In Australia, hotel security guards are tested every day, even on their days off.

Other differences between the two systems surround the timing of meals and face masks.

UK hotels have not been given guidance on the staggered delivery of meals to guests, potentially leading to cross-infection if doors are opened at the same time. Guests are only required to wear standard surgical masks instead of the more effective FFP2 masks.

Prof Michael Toole, from the Burnet Institute in Melbourne, said the UK was taking a chance by allowing travellers to leave their rooms.

"We've learnt that that is a very risky procedure," he told BBC's Radio 4 Today programme.

His remarks came on the same day as Melbourne was plunged into a snap five-day lockdown after a Covid-19 outbreak was linked to a quarantine hotel.

Prof Toole said there had been previous cases recorded in the city after a hotel guest opened their room door and the “fog of virus went out into the corridor, travelled down and infected hotel staff”.

epa08999891 Medical staffs work as quarantining hotel guests at the Holiday Inn near the airport are moved to a new location in Melbourne, Australia, 10 February 2021. More Victorians have been forced into isolation and another review of the state’s hotel quarantine system is underway after two new cases of COVID-19 were linked to a Holiday Inn at Melbourne Airport.  EPA/LUIS ASCUI AUSTRALIA AND NEW ZEALAND OUT

Lachlan Leeming, a former UK resident who went through hotel quarantine in Australia, said Britain’s system appeared less stringent in comparison.

"When you get off the plane (in Australia) you're greeted by a mix of police, army and health workers, whisked on to a bus, straight into processing and into a hotel room for two weeks," he told The National.

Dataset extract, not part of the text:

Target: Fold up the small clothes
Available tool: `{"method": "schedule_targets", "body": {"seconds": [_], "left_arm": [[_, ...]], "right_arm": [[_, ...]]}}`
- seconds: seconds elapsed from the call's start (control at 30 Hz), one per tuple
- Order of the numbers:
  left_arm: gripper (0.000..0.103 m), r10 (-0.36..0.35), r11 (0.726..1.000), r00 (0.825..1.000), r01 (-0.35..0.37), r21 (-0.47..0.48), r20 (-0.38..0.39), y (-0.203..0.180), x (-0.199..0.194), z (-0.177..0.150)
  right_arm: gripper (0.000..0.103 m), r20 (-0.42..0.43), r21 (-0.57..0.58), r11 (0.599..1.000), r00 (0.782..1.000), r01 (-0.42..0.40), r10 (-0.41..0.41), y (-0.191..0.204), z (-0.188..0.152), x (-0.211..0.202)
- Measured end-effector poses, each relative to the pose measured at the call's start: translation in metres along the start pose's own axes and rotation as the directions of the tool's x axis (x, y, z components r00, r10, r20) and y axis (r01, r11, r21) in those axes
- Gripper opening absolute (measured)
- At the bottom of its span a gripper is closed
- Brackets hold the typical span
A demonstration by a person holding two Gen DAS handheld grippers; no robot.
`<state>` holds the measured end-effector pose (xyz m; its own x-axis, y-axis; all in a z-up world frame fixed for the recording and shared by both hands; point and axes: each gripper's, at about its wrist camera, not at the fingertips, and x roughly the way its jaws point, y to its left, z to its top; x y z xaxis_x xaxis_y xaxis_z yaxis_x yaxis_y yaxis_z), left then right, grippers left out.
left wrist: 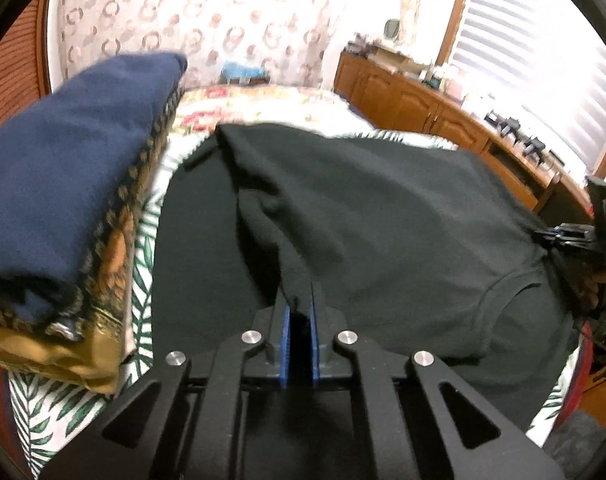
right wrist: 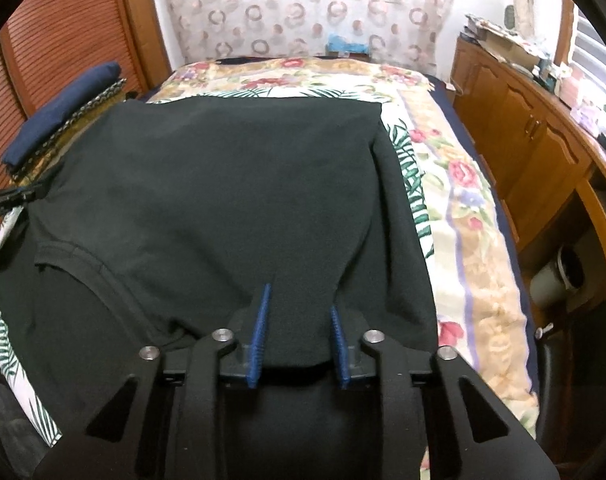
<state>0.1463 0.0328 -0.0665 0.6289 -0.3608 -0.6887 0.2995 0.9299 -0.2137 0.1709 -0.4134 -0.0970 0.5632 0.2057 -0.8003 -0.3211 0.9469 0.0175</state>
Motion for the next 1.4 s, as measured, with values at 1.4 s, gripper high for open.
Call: {"method": "schedule_targets", "body": {"seconds": [1.4], "left_arm": [[0.01,0.092,0.996,0.995,-0.092,-0.003,0.037,-0.014,-0.076,-0.074]], "right_arm": [[0.007,0.155,-0.069,0.998,0.988,-0.008,0.018,0.049,-0.065,-0.096]]}}
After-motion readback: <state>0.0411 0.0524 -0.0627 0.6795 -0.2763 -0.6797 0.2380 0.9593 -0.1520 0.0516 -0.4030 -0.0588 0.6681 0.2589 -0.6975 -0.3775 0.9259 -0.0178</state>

“The only face-to-face contact in those two weeks comes in the form of two visits by health workers – completely covered in PPE – to administer Covid tests before you’re allowed out.

"Aside from that, the only thing you've got to look forward to to break up the monotony is the three knocks on the door each day, when breakfast, lunch and dinner are dropped off – again with no face-to-face contact."

Guests need fresh air – minister

Home Office Minister Victoria Atkins defended the UK policy, saying it was “reasonable” to allow travellers quarantining in hotels a “gulp of fresh air”.

“The hotel will, of course, be adhering to all of the very strict measures that we have in place in relation to social distancing and face masks and so on,” she said.

"But I think allowing someone a gulp of fresh air during a 10-day visit in a hotel, with all the very strict measures that we have, is reasonable – but of course we will keep these measures under review."

The UK’s hotel quarantine will apply to travellers from a so-called "red list" of 33 countries, which includes the UAE, South Africa and all of South America, and will cost £1,750 ($2,419) for one adult.

Travellers from countries on the red list can only arrive into one of five airports in England.

The government said people travelling from those countries are required to book a quarantine package before they arrive, but the booking portal was still not live with less than 72 hours until check-in on Monday.

Interior minister Priti Patel said she was confident the hotel quarantine system would be ready by next week.

“I do understand there have been problems with the testing package website, which I think was launched yesterday,” she told LBC radio.

“I've been told it was back up and running this morning so please persevere with this. This is a fresh website, clearly.”

Ms Patel announced more police would be deployed to check the reasons for passenger journeys and to help “ensure compliance of arrivals from red list countries who will be part of the mandatory quarantine scheme”.

She rejected suggestions she was disappointed that the government decided against completely shutting the UK’s borders.

“There’s a range of advice that came on board and we took that advice,” she said.